There are (at least) two kind of errors. Logical ones, involving coder responsibility and errors (like corrupted I/O etc.) where coder is not responsible. For the first ones I use a lot of asserts, for the second one I use exceptions. In C/C++ I can easily remove the assert thanks to a compiler flag (-DNDEBUG) thus there is no run-time penalty in production code. However, when I code in Julia (I am quite new with this language) I have the feeling that these two notions are mixed and that we can not take the same approach: AFAIK Julia @assert/assert is close to my C++ exception usage, but there is no Julia equivalent to C++ assert. This is a real problem for me and the way I code.

Do I miss something?
What can I do to have a C/C++ equivalent to assert in Julia (with the constraint that we can remove them in production code)?


#2

you can use something like:

module MyModule
const DNDEBUG =  true
macro c_assert(boolean)
    if DNDEBUG
        :($boolean || error("Assertion $($a) == $($b) failed"))
    end
end
end

julia> using MyModule
julia> @c_assert 1 == 2
ERROR: Assertion 1 == 2 failed

With DNDEBUG = false

julia> test() = @c_assert 1 == 2
test (generic function with 1 method)
julia> test()
julia> @code_llvm test()
define void @julia_test_69494() #0 !dbg !5 {
top:
  ret void
}

Note, that this will recompile the optimized version as well, when you change the flag in the source.


#3

Thanks for the feedback (and sorry for my first post bad formatting).
I was thinking to something similar but I thought that maybe there was a special/intergrated Julia way for it.
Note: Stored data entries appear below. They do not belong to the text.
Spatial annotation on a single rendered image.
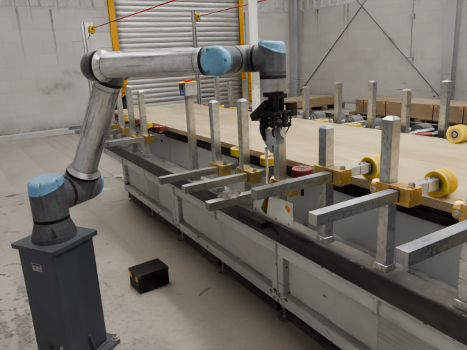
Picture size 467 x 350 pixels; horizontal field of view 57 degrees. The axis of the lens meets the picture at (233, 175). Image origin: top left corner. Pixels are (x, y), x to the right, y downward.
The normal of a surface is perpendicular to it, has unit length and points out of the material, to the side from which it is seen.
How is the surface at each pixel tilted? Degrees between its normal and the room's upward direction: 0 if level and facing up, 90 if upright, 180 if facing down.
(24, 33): 90
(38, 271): 90
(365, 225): 90
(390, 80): 90
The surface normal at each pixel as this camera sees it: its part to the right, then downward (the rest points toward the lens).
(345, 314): -0.85, 0.18
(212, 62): -0.37, 0.26
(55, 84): 0.55, 0.19
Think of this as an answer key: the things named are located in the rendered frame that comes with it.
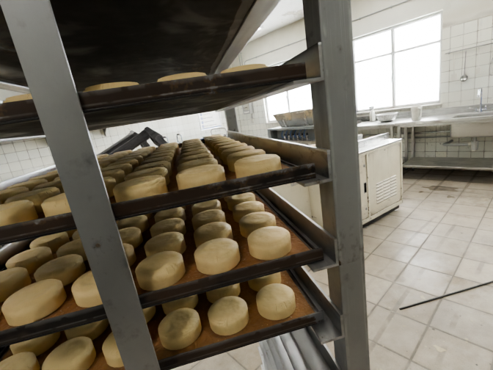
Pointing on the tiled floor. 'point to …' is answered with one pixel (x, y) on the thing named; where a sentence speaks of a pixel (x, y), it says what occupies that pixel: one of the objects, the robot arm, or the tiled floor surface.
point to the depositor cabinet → (373, 182)
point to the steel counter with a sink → (469, 114)
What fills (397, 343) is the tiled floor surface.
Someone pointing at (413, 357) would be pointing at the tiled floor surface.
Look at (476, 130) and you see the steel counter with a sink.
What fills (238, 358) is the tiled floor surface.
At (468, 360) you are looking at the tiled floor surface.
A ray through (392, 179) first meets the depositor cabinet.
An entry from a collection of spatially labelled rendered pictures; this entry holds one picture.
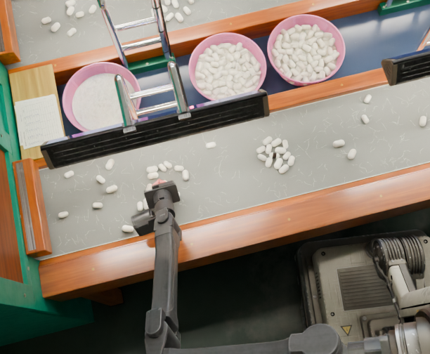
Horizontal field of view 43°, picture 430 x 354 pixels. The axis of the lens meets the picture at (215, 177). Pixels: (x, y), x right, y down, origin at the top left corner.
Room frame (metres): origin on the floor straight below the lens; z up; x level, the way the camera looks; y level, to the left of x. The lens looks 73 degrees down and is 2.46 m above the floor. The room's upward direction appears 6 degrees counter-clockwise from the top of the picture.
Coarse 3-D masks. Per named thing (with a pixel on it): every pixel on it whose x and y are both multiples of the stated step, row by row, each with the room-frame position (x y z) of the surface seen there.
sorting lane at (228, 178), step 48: (384, 96) 0.74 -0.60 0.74; (192, 144) 0.64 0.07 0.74; (240, 144) 0.62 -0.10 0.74; (288, 144) 0.61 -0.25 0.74; (384, 144) 0.57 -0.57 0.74; (48, 192) 0.52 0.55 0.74; (96, 192) 0.51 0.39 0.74; (192, 192) 0.47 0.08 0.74; (240, 192) 0.46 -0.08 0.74; (288, 192) 0.44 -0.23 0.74; (96, 240) 0.35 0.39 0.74
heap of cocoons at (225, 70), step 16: (208, 48) 0.99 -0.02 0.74; (224, 48) 0.99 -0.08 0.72; (240, 48) 0.98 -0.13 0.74; (208, 64) 0.93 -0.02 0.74; (224, 64) 0.93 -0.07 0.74; (240, 64) 0.93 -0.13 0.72; (256, 64) 0.91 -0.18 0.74; (208, 80) 0.87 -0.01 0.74; (224, 80) 0.86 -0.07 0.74; (240, 80) 0.85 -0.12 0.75; (256, 80) 0.85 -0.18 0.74; (208, 96) 0.82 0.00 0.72; (224, 96) 0.80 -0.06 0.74
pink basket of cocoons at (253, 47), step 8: (208, 40) 1.01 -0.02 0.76; (216, 40) 1.02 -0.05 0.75; (232, 40) 1.01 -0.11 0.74; (240, 40) 1.01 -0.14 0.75; (248, 40) 0.99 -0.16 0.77; (200, 48) 0.99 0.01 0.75; (248, 48) 0.98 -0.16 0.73; (256, 48) 0.96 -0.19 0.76; (192, 56) 0.95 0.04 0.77; (256, 56) 0.94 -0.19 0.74; (192, 64) 0.93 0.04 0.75; (264, 64) 0.90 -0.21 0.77; (192, 72) 0.90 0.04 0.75; (264, 72) 0.86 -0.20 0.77; (192, 80) 0.86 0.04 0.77; (256, 88) 0.81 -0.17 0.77
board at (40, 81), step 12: (24, 72) 0.95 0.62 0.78; (36, 72) 0.94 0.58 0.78; (48, 72) 0.94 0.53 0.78; (12, 84) 0.91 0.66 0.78; (24, 84) 0.90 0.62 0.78; (36, 84) 0.90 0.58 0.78; (48, 84) 0.89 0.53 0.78; (24, 96) 0.86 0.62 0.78; (36, 96) 0.85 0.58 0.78; (60, 120) 0.76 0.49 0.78; (24, 156) 0.64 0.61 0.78; (36, 156) 0.64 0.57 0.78
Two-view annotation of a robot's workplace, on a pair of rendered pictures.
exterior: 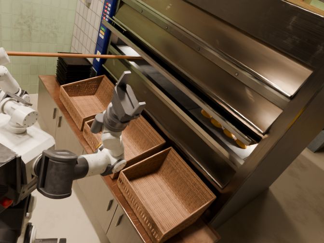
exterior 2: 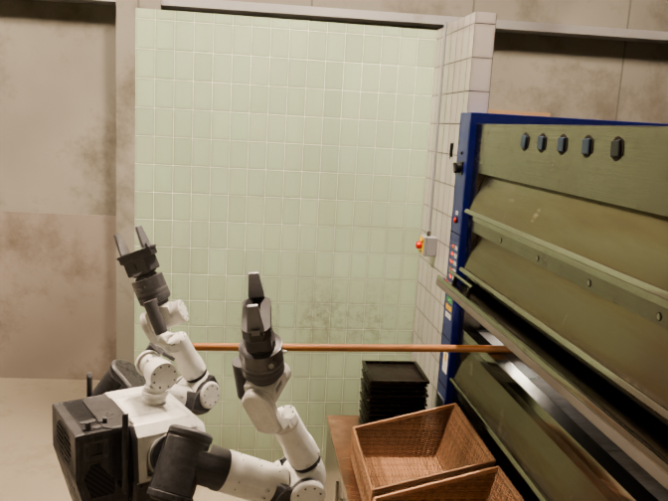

I think that there is a typo, the macro should be something like

:($boolean || error(“Assertion $boolean failed”))

but this only print “false”, how to print it in its unevaluted form?


#4

Ah yeah, I first had another version.
Try:

julia> macro c_assert(boolean)
           if DNDEBUG
               :($(esc(boolean)) || error("Assertion $($(QuoteNode(boolean))) failed"))
           end
       end

#5

Works great, thanks!


#6

A little less magical:

macro c_assert(boolean)
      if DNDEBUG
           message = string("Assertion: ", boolean, " failed")
           :($(esc(boolean)) || error($message))
      end
end

#7

Reference: omit assert under --optimize; introduce@check macro?


#8

Yes, I have seen that however on my Julia V0.6, @check macro is not found.


#9

Indeed it hasn’t been implemented yet, but it is a popular wanted feature, I’d love built-in support too, just wanted people reading this know.


#10

This is my take on this thread / issue: https://github.com/JuliaLang/julia/pull/25576


#11

Here’s a way this can be done for modules without breaking precompilation.

module DebugAsserts

export debug_asserts, @dassert

function debug_asserts(m::Module, dodebug::Bool)
    m.eval(:(_debug_enabled() = $dodebug))
    nothing
end

# Like @assert, but only active in debug mode
macro dassert(exs...)
    if !isdefined(__module__, :_debug_enabled)
        eval(__module__, :(_debug_enabled() = false))
    end
    quote
        if $__module__._debug_enabled()
            @assert $(map(esc,exs)...)
        end
    end
end

end

#12

AFAIU, The way this works is exploiting that #265 (reliable redefinition of methods) is fixed, this automatically recompiles all dependent functions that use @dassert every time debug_asserts is called. Depending on how many functions uses @dassert (or how many functions are in the call graph of any function that uses it) this will have to recompile a different number of functions but, in the worst case, using debug_asserts will cause a full recompilation of the whole package.


#13

That’s right, this relies on the compiler to recompile all methods which use @dassert when the associated _debug_enabled is redefined via #265. You can use this @dassert in your own package exactly the same way as @assert, but the expression should be completely optimized away unless you call debug_asserts(MyModule, true).


#14

Ah, clever. And since we don’t print the method replacement warning anymore, seems like this should be fairly seamless even too. I’m not sure we would want to put a trick like that in Base (to avoid potential confusion over when world-age changes become visible), but on-the-other-hand, it’s such a simple mechanism (and world-age visibility constraints usually aren’t too noticeable), so perhaps, why not!